Bong arrived in the Southwest Pacific in September 1942, assigned to the 49th Fighter Group under Fifth Air Force. His first aerial victory came on December 27, 1942 — a Mitsubishi Zero shot down over Buna on the coast of New Guinea.

The victories accumulated rapidly. By mid-1943 he was an ace. By the end of that year he had 21 confirmed kills. His commanding officer, General George Kenney, recognized Bong’s value early — not just as a pilot but as a symbol. A quiet, baby-faced kid from Wisconsin who looked like he belonged on a hay farm was becoming the deadliest fighter pilot in American service.

When Bong’s score passed Eddie Rickenbacker’s World War I record of 26 victories, Kenney made sure the entire country knew about it. By April 1944, Bong had reached 27 kills and was the new American Ace of Aces. Kenney pulled him out of combat and sent him home for a war bond tour.

The Pilot Who Didn’t Want Fame

What separated Dick Bong from nearly every other celebrated ace was his total disinterest in attention. Press interviews drew one-word answers. When asked what it felt like to shoot down an enemy aircraft, he’d shrug and say something like, “Well, you just do it.”

He didn’t name his P-38 anything fierce. He painted a portrait of his girlfriend, Marge Vattendahl, on the nose.
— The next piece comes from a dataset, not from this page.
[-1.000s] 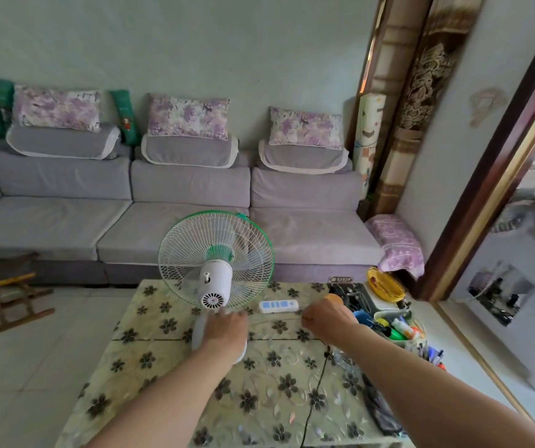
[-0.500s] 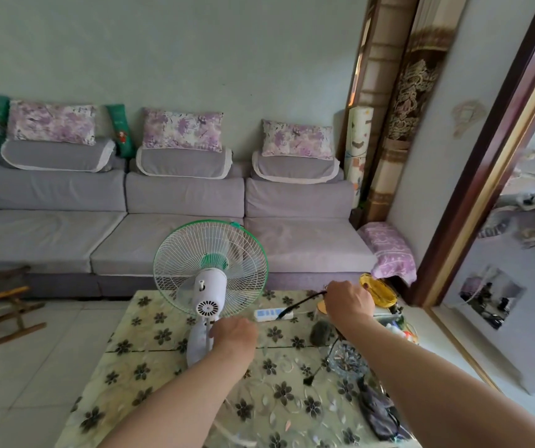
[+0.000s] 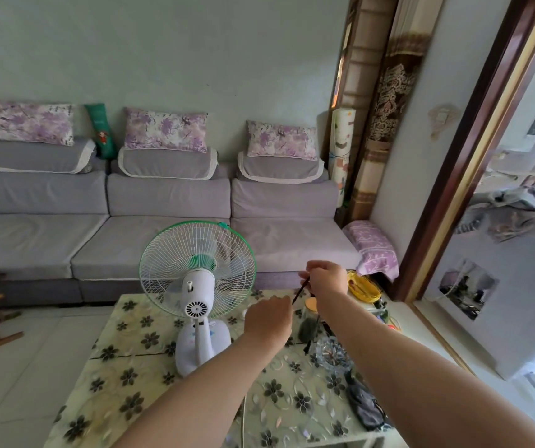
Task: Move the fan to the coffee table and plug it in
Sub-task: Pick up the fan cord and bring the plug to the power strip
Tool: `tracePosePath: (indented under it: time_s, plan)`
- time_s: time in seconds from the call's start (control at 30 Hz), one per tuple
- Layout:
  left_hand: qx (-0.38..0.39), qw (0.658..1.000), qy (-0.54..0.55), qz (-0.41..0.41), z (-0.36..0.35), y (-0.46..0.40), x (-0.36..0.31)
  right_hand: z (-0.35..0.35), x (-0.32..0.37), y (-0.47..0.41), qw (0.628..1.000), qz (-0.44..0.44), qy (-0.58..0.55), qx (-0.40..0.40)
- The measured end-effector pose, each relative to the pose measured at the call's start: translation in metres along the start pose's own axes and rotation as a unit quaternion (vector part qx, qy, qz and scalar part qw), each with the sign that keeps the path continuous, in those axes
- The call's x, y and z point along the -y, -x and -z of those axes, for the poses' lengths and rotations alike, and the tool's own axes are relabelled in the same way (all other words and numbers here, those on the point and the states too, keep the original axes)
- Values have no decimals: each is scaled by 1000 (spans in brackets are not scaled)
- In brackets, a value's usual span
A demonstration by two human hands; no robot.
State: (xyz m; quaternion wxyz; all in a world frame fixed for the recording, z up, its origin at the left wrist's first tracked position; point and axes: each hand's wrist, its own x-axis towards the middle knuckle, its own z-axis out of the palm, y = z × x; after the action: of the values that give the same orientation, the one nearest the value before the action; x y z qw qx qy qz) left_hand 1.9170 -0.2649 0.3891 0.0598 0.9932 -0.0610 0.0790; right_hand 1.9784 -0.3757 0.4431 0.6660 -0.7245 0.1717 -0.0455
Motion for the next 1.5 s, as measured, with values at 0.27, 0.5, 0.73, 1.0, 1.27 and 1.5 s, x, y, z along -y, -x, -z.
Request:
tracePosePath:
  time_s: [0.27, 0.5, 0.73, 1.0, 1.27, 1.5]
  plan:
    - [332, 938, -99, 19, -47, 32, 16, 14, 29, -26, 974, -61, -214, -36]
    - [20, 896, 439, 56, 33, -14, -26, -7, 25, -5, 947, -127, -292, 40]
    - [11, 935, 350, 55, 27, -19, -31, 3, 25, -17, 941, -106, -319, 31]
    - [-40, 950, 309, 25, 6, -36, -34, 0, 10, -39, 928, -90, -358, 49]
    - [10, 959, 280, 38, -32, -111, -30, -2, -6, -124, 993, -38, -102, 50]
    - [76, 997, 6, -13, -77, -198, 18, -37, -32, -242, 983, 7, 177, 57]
The airplane was simply called “Marge.” His letters home dwelled on weather, food, and how much he missed Wisconsin — not combat, not kill counts.

Return to Combat and the Medal of Honor

Bong returned to the Pacific in September 1944, officially as an advanced gunnery instructor. He was not supposed to fly combat. He lasted about two weeks before he was back in a P-38 over the Philippines.
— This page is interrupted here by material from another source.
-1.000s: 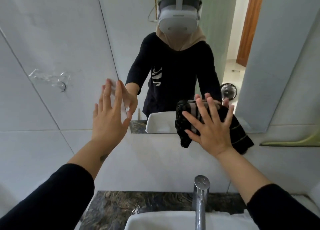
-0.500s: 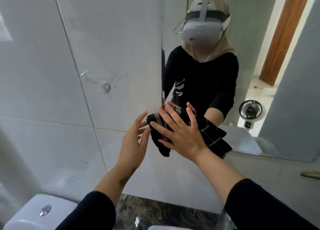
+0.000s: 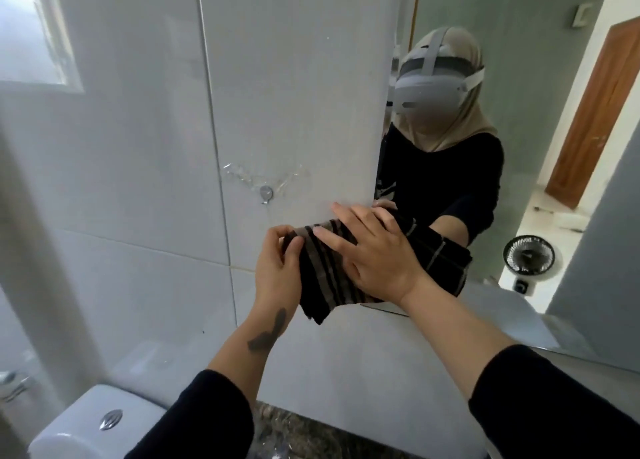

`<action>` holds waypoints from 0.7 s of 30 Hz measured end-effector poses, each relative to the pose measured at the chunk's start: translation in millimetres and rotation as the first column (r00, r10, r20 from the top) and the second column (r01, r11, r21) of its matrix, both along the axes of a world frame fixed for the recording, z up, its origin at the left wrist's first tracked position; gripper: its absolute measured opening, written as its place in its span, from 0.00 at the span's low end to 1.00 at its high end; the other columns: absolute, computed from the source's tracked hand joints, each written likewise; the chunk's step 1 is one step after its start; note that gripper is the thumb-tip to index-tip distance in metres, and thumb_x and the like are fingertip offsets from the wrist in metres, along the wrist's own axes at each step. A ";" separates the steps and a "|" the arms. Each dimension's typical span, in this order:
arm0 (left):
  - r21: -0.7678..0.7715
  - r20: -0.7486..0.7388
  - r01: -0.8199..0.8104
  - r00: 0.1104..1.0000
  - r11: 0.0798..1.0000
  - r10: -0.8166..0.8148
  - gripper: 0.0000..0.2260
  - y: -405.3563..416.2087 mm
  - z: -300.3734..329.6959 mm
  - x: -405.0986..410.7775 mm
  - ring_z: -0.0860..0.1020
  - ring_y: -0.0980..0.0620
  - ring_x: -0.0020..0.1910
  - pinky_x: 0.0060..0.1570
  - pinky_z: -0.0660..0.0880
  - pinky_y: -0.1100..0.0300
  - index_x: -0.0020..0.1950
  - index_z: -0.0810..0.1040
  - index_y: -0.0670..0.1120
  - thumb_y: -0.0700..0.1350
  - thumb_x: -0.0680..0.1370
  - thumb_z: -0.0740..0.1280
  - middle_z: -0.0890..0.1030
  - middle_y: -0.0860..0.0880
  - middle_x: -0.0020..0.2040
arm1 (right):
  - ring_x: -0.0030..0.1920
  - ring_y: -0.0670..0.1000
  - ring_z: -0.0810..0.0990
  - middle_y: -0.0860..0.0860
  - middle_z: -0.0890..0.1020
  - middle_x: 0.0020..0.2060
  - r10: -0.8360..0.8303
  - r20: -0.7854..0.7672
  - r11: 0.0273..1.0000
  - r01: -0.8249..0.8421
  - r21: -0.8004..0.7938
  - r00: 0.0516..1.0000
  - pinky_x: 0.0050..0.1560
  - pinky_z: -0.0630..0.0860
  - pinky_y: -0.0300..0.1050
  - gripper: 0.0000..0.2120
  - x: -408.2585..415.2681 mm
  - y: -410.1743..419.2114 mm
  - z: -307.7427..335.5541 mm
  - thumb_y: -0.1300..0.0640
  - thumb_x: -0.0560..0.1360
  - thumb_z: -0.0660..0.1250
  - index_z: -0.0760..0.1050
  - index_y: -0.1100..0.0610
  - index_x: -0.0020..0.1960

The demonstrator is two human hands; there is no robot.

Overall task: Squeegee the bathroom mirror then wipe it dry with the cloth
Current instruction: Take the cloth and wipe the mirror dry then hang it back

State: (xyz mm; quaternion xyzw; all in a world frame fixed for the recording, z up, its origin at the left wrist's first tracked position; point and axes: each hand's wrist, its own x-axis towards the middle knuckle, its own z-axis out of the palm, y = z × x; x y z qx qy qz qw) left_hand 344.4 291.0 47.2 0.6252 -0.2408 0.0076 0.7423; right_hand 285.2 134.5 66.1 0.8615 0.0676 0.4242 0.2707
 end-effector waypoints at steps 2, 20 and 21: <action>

The score climbed — 30, 35, 38. Kenney repeatedly ordered him to stay on the ground. Bong repeatedly found his way back into the air. It wasn’t recklessness. He believed he was most useful in the cockpit, keeping the sky clear for the men fighting below.
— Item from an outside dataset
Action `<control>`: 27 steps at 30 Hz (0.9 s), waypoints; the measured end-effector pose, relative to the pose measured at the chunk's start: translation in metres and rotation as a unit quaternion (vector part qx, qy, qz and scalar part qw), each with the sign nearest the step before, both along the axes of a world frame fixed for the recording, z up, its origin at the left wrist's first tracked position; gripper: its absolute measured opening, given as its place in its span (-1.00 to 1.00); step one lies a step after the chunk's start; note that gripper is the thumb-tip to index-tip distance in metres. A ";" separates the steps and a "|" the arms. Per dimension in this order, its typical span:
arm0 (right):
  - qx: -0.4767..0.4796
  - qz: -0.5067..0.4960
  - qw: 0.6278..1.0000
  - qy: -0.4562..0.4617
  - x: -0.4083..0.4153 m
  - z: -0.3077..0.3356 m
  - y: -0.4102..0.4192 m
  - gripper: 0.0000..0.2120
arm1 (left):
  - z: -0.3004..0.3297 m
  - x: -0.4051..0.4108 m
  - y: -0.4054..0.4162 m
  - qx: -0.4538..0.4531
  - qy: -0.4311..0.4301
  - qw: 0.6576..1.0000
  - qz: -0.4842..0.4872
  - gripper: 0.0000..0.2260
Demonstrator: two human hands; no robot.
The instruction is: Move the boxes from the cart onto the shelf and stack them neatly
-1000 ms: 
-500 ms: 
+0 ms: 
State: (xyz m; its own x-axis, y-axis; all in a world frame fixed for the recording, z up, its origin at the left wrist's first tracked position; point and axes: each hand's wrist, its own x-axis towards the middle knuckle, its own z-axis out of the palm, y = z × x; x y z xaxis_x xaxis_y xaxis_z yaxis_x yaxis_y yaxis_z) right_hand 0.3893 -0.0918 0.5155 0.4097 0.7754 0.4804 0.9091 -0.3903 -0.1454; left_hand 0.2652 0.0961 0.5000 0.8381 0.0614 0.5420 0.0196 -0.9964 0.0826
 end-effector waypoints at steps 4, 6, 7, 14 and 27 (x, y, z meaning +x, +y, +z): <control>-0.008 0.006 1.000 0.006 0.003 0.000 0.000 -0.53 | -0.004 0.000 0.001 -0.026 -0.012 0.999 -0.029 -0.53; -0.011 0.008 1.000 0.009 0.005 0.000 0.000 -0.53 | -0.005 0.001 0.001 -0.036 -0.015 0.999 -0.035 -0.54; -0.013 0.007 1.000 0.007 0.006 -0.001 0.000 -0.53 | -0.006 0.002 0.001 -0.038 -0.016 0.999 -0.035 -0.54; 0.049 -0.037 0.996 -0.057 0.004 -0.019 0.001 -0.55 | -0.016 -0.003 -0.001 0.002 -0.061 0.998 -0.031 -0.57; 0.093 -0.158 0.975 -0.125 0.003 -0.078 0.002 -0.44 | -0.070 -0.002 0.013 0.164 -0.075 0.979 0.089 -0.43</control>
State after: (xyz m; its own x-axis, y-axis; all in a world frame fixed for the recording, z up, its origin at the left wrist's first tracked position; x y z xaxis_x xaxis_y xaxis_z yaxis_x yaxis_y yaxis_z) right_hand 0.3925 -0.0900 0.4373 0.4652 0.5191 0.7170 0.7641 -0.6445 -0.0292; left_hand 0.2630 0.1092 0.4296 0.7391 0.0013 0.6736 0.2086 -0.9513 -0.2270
On December 17, 1944, over Mindoro in the Philippines, Bong shot down his 40th enemy aircraft. No American pilot before or since has equaled that number. General Douglas MacArthur personally awarded him the Medal of Honor in the field. Bong accepted it, thanked the general, and went back to his tent.

This time, when Kenney grounded him permanently, Bong didn’t argue. He went home and married Marge Vattendahl on February 10, 1945.

The Tragic Death of Dick Bong

With the war winding down, Bong was assigned to Lockheed’s facility in Burbank, California, as a test pilot for the P-80 Shooting Star — America’s first operational jet fighter. He adapted to jet flight the way he adapted to everything with wings: quickly and completely.

On August 6, 1945 — the same day the Enola Gay dropped the atomic bomb on Hiroshima — Bong climbed into a P-80 for an acceptance test flight. Shortly after takeoff, at roughly 100 feet, the engine quit. Accounts point to either a fuel pump malfunction or a stuck fuel shutoff valve. At low altitude and low airspeed, there was no energy to trade for time.

Bong jettisoned the canopy and attempted to bail out, but he was too low. His parachute never fully deployed. He struck the ground in a vacant lot on Oxnard Street in North Hollywood. He was 24 years old. Marge had been his wife for less than six months.

His death barely registered in the press. Hiroshima consumed every headline.

How Dick Bong Is Remembered Today

An airfield bears his name — Richard I. Bong Airport in Superior, Wisconsin. The Richard I. Bong Veterans Historical Center, also in Superior, houses a restored P-38 Lightning among its exhibits. Carl Bong’s book Dear Mom, So We Have a War, drawn from Dick’s own letters home, remains the definitive account of his life.

Key Takeaways

  • Dick Bong scored 40 confirmed aerial victories in the Pacific Theater, a record no American pilot has broken.
  • He mastered the P-38 Lightning’s energy-fighting strengths — boom-and-zoom tactics rather than close-in dogfighting.
  • Despite being America’s most celebrated ace, Bong actively avoided publicity, painted his girlfriend’s portrait on his plane, and wrote home about the weather instead of combat.
  • He received the Medal of Honor from General MacArthur after his 40th victory in December 1944.
  • Bong died at age 24 in a P-80 Shooting Star test-flight accident on August 6, 1945 — the same day as the Hiroshima bombing — surviving hundreds of combat missions only to be lost to a mechanical failure over Los Angeles.